As soon as I walk in I see the guy. He's in shadow, lurking in a booth. As I pass by, he whips out his cock. It's a big cock. He nods a bunch of times and I'm in the booth with him. I look at his face. He's got that slightly sickly look like he's been poz for a while. And he's wearing a watchcap. My kinda guy. Even though I love his cock, he kneels down to suck mine. He does a really good job. He has poppers and I use them and it makes me want to suck his cock, so I do. It's a really tasty cock. Very thick. Then he's sucking my cock again. "Looks like you've got a huge load in there," he says caressing my balls. I agree with him. "You're clean, right?" he says. Uh, okay. Great time to ask a question like that. I lie and say I am but make a mental note not to come in his mouth. And then it hits me. This guy isn't poz. He's old. He's in great shape though.

So the next thing surprises me. But then again, nothing surprises me as far as anonymous sexual behavior goes. I'm back sucking his cock again -- this time on my knees at his request -- and he asks me if I want to get fucked. Oh yeah. So he takes out a tube of lube and starts to lube up his BARE COCK. Yes! After a couple of false starts, it goes in and it feels great. I get comfy and he starts to really pump his cock in and out of me. "Just don't come inside me!" I say. Why the hell did I say that? Oh yeah, I'm playing the role of an HIV negative person in this scene.

Or is he playing the role of an HIV negative person in this scene? If so, that "you're clean, right?" was a brilliant touch. Almost as brilliant as "just don't come inside me!"

He doesn't come inside me. He doesn't come at all. He says that he already came earlier that night. But I come and it's a huge load. I've been anorgasmic lately but getting my prostate rammed tonight has opened the flood gates and I spray the booth.

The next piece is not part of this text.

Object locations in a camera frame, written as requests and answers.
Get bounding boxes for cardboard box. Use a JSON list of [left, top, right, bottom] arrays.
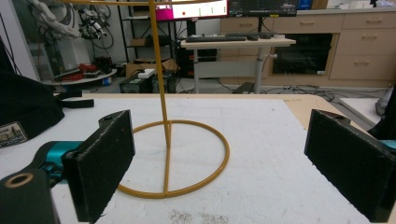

Then there's that post sex moment where the orgasm is in the past, the poppers have left your system and you're just standing there in the booth with your pants around your ankles and all this goo all over you. My booth partner, who I was just calling "daddy" is handing me a paper towel. "There's a bathroom down the hall and to the right," he tells me. Oh, how cute, he thinks I've never been here before! I thank him and head for the bathroom. He's following me. Oh dear. I just want to go home and go to bed and he's in love. He insists on kissing me goodnight. I say goodnight, wash my hands and head for the subway. When I get home and change into my pajamas, I realize that I was, um, dirty. Oops. Either he didn't notice or he really liked me. Nevertheless, it was a great night. Thanks to my unlimited metrocard, the entire endeavor cost a total of ten dollars and only took a total of an hour and forty minutes. Not a bad evening.